Dataset items

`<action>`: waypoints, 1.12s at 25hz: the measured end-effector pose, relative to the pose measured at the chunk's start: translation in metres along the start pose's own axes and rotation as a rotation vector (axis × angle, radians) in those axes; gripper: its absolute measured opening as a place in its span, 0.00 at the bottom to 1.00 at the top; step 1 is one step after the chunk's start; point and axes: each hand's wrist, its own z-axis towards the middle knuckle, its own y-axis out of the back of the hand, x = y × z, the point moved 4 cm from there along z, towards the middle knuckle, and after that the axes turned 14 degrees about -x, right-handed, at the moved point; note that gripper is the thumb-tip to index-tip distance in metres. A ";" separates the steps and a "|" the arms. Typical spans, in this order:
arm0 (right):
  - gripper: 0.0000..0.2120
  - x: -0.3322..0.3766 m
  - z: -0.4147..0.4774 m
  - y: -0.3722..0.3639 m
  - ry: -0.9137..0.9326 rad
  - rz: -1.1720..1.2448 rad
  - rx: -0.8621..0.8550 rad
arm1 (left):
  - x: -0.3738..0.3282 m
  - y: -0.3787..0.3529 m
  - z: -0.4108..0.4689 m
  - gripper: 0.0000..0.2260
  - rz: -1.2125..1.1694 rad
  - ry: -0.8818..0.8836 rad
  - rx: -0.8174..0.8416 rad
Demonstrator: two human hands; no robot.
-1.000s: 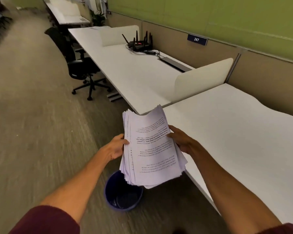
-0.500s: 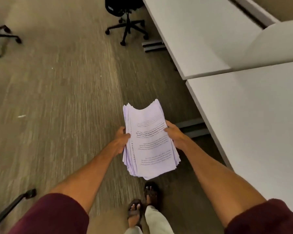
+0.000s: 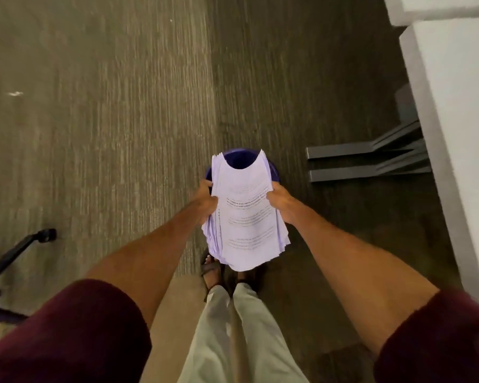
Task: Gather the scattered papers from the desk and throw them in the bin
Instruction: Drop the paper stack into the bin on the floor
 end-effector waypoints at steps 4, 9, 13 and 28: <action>0.14 -0.038 0.075 -0.028 -0.065 -0.175 -0.007 | 0.039 -0.044 0.055 0.16 0.061 0.089 0.054; 0.17 -0.067 0.148 -0.050 -0.119 -0.313 -0.008 | 0.070 -0.092 0.110 0.19 0.101 0.158 0.152; 0.18 -0.071 0.201 -0.067 -0.125 -0.327 -0.032 | 0.075 -0.119 0.152 0.14 0.177 0.113 0.192; 0.32 -0.075 0.172 -0.086 0.541 -1.112 -0.123 | 0.064 -0.118 0.129 0.27 0.992 -0.668 0.027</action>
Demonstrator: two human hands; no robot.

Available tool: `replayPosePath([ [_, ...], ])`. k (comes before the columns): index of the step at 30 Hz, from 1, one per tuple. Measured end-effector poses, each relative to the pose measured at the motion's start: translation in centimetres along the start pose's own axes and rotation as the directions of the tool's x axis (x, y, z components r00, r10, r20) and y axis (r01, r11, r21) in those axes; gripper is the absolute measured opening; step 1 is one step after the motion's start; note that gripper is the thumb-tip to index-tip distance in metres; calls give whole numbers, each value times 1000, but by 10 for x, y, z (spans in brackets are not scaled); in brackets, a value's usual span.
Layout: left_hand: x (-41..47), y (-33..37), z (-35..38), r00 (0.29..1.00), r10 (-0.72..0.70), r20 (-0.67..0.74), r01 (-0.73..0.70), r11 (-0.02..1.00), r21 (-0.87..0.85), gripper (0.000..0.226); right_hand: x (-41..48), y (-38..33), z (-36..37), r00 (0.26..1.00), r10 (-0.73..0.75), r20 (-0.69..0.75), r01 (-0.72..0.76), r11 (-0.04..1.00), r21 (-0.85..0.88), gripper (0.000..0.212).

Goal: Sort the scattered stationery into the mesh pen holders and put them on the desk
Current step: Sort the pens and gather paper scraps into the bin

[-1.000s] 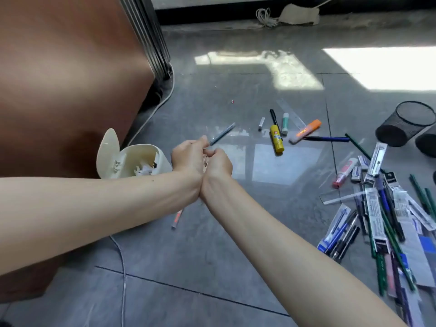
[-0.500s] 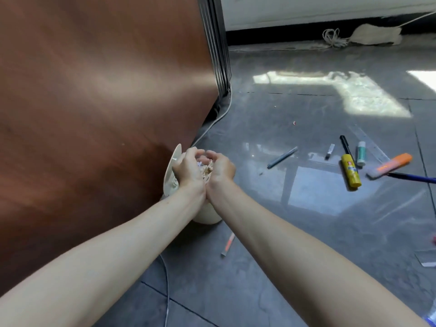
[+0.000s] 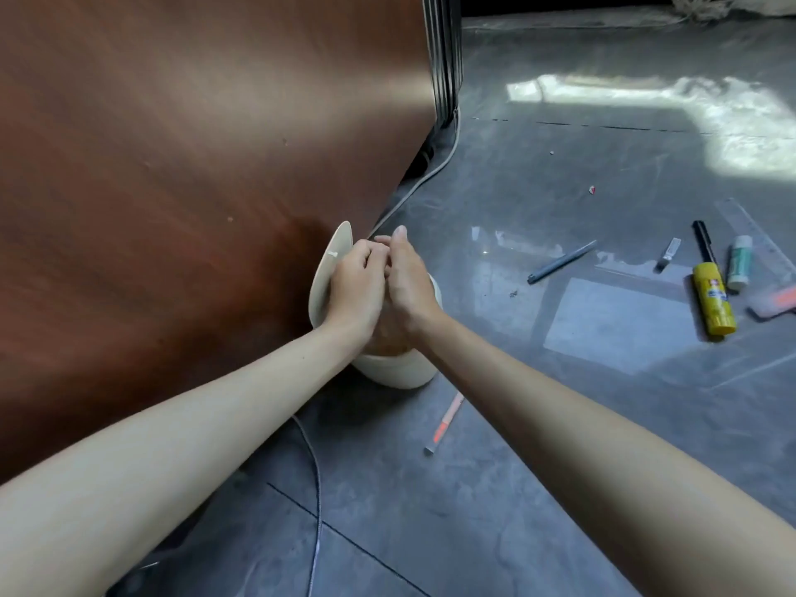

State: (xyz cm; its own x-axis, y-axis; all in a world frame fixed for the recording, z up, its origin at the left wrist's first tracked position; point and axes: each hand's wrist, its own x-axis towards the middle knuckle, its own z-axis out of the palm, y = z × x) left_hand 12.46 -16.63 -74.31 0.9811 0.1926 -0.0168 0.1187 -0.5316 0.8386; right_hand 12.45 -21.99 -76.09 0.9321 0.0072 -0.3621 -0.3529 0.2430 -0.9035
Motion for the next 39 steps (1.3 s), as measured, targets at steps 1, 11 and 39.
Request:
replayPosePath([
  [1,-1,-1,-2,1000,11,28,-12,999,30,26,-2,-3,-2,1000,2,25,-1,1000,-18,67],
  [11,-27,-14,-15,970,112,214,-163,957,240,33,-4,-18,-25,995,-69,71,78,988,-130,53],
  [39,-154,-6,111,317,66,946,-863,433,259,38,-147,52,-278,985,-13,-175,-147,484,-863,20],
])
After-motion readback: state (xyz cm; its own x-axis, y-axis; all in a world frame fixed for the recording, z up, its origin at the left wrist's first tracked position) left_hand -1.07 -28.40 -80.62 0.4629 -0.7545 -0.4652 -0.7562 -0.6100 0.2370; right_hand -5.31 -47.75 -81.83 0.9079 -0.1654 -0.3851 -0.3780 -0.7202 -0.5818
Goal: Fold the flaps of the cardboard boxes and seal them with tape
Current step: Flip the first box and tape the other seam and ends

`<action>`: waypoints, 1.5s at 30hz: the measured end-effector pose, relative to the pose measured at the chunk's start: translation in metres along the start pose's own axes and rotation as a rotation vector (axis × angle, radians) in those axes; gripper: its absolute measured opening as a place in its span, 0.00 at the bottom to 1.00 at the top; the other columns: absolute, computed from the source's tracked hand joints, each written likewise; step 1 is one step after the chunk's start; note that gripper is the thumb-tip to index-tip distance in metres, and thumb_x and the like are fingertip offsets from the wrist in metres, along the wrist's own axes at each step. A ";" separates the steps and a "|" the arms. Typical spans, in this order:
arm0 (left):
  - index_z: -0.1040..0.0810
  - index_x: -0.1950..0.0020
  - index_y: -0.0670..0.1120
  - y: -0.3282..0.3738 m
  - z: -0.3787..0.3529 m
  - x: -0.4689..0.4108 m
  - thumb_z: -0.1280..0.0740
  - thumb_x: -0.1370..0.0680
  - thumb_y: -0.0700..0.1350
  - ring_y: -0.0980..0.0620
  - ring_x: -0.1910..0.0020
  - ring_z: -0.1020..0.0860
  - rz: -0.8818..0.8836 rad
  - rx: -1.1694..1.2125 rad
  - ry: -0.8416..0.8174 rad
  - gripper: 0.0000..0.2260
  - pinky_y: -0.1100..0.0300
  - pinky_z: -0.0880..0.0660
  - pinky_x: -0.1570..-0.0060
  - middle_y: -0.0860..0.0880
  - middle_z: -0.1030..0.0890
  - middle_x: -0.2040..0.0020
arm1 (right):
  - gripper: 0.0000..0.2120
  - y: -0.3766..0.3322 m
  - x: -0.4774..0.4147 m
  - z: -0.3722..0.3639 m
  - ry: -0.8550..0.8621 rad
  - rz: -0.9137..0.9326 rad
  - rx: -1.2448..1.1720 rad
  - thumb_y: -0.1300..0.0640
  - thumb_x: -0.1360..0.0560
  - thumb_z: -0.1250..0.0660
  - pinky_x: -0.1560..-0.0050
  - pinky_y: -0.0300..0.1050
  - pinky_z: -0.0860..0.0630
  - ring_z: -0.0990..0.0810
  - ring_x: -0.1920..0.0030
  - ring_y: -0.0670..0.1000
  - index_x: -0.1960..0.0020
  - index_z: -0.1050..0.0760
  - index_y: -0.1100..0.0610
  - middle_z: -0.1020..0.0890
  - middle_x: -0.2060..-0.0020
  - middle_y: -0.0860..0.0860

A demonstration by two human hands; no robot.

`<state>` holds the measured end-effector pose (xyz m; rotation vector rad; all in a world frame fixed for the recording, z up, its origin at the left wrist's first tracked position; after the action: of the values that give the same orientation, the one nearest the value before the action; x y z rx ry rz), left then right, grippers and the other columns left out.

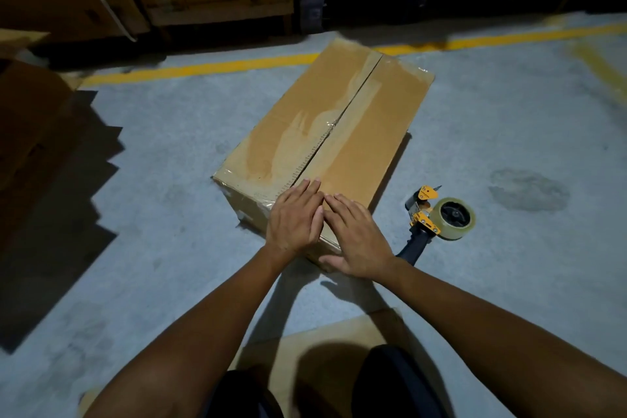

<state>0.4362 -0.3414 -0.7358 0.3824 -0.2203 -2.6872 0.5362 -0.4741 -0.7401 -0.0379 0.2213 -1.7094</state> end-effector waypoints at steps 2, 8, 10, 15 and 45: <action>0.23 0.32 0.45 -0.002 0.005 0.000 0.50 0.18 0.51 0.48 0.27 0.31 -0.049 -0.017 -0.024 0.23 0.50 0.35 0.28 0.46 0.26 0.28 | 0.34 -0.002 -0.001 0.009 0.010 -0.012 -0.082 0.33 0.24 0.39 0.24 0.57 0.42 0.39 0.23 0.56 0.28 0.32 0.56 0.34 0.25 0.56; 0.30 0.25 0.45 -0.021 0.001 0.008 0.52 0.18 0.52 0.44 0.22 0.40 0.093 -0.133 -0.021 0.25 0.40 0.42 0.25 0.43 0.35 0.22 | 0.23 -0.020 -0.010 -0.001 0.139 -0.122 0.065 0.41 0.19 0.43 0.32 0.59 0.31 0.29 0.29 0.59 0.37 0.25 0.57 0.26 0.31 0.59; 0.28 0.27 0.46 -0.017 -0.002 0.009 0.49 0.19 0.52 0.42 0.22 0.40 0.188 -0.078 0.017 0.24 0.39 0.42 0.26 0.43 0.35 0.22 | 0.24 -0.019 -0.011 -0.003 0.121 -0.089 0.152 0.40 0.20 0.44 0.33 0.59 0.30 0.28 0.30 0.61 0.37 0.25 0.58 0.26 0.31 0.60; 0.31 0.27 0.44 -0.007 -0.007 0.018 0.45 0.22 0.51 0.38 0.21 0.45 0.444 0.138 0.160 0.24 0.38 0.45 0.25 0.37 0.39 0.22 | 0.27 -0.024 -0.017 0.010 -0.037 -0.066 0.277 0.38 0.28 0.32 0.38 0.60 0.28 0.27 0.33 0.63 0.41 0.25 0.59 0.26 0.33 0.62; 0.44 0.19 0.53 -0.097 0.011 0.036 0.52 0.20 0.64 0.45 0.24 0.36 1.214 0.977 0.585 0.30 0.60 0.38 0.35 0.49 0.39 0.20 | 0.25 -0.076 -0.122 0.011 0.089 -0.196 0.164 0.33 0.21 0.47 0.49 0.55 0.31 0.29 0.47 0.55 0.44 0.27 0.54 0.27 0.46 0.55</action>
<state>0.3648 -0.2677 -0.7541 0.8977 -1.1310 -1.0750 0.4825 -0.3451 -0.7036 0.1419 0.1459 -1.9210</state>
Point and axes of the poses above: each hand's wrist, its own x-axis away from the middle knuckle, its own z-axis out of the back of the hand, y = z × x, the point moved 2 cm from there along -x, towards the middle knuckle
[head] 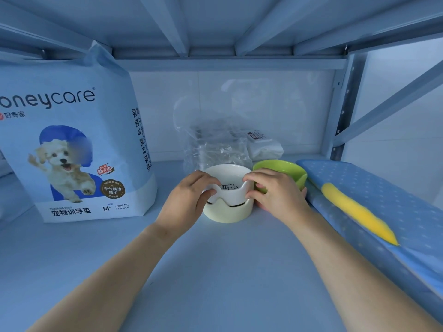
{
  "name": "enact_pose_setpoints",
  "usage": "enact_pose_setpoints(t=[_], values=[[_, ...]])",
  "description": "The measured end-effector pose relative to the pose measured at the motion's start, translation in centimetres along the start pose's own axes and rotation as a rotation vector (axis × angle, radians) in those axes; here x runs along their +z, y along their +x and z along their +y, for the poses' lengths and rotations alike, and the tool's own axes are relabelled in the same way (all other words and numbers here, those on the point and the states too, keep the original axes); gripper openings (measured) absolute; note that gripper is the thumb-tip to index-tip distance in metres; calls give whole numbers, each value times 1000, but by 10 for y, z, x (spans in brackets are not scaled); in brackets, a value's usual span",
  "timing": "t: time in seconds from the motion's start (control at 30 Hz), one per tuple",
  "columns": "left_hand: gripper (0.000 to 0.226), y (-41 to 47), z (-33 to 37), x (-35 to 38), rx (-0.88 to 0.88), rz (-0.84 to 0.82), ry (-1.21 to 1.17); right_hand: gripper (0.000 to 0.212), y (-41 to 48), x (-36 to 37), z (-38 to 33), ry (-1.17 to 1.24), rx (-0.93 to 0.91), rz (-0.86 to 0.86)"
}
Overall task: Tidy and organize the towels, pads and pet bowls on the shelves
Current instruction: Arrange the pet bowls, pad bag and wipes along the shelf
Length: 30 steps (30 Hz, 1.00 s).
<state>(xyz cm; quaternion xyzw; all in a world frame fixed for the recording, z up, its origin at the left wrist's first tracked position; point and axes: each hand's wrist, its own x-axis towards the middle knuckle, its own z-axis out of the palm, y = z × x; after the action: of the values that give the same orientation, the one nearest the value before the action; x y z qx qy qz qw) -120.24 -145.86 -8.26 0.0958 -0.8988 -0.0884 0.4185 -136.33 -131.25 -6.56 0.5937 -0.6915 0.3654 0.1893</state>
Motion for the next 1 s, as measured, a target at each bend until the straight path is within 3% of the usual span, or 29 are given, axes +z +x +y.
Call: enact_pose_setpoints(t=[0.37, 0.57, 0.77, 1.0], values=[[32, -5, 0, 4, 22, -67, 53, 19, -4, -1, -2, 25, 24, -59], [34, -6, 2, 7, 1, -66, 105, 42, -7, 7, -3, -23, 28, -89], [29, -5, 0, 6, 8, -115, 68, 25, -6, 17, 0, -77, 2, -95], [30, -5, -10, 5, 3, -133, -3, 21, -6, 16, -7, -99, -24, -84]])
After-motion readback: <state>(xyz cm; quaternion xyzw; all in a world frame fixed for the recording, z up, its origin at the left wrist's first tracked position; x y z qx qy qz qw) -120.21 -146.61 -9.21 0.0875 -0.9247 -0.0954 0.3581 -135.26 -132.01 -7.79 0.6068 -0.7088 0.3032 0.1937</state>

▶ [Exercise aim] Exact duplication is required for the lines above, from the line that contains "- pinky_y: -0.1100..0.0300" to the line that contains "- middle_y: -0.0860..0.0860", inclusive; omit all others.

▶ [Final answer]
  - pinky_y: -0.1100..0.0300
  - pinky_z: -0.0880..0.0660
  - pinky_x: -0.1570..-0.0060
  - middle_y: -0.0860..0.0880
  - middle_z: -0.1030..0.0890
  - middle_x: -0.2040..0.0020
arm1 (right):
  - gripper: 0.0000..0.2120
  - y: -0.3766..0.3322 m
  - x: -0.4774..0.4147 m
  - z: -0.3722..0.3639 m
  - ry: -0.8550..0.8621 rad
  - rz: -0.9137..0.9326 rad
  - rx: -1.2448..1.1720 rad
  - thumb_y: -0.1300..0.0640
  - thumb_x: -0.1360..0.0560
  - thumb_z: -0.1250..0.0660
  - pinky_x: -0.1560..-0.0050
  - pinky_y: -0.0300..0.1050
  - pinky_z: -0.0860..0.0630
  - ring_z: -0.0990..0.0810
  - ring_x: -0.1920..0.0030
  - ring_y: -0.0670..0.1000
  - index_x: -0.1960..0.0020
  - index_z: -0.1050..0.0760
  - index_y: -0.1100..0.0610
  - middle_z: -0.1020..0.0890
  - middle_x: -0.2060..-0.0020
  - middle_y: -0.0860..0.0860

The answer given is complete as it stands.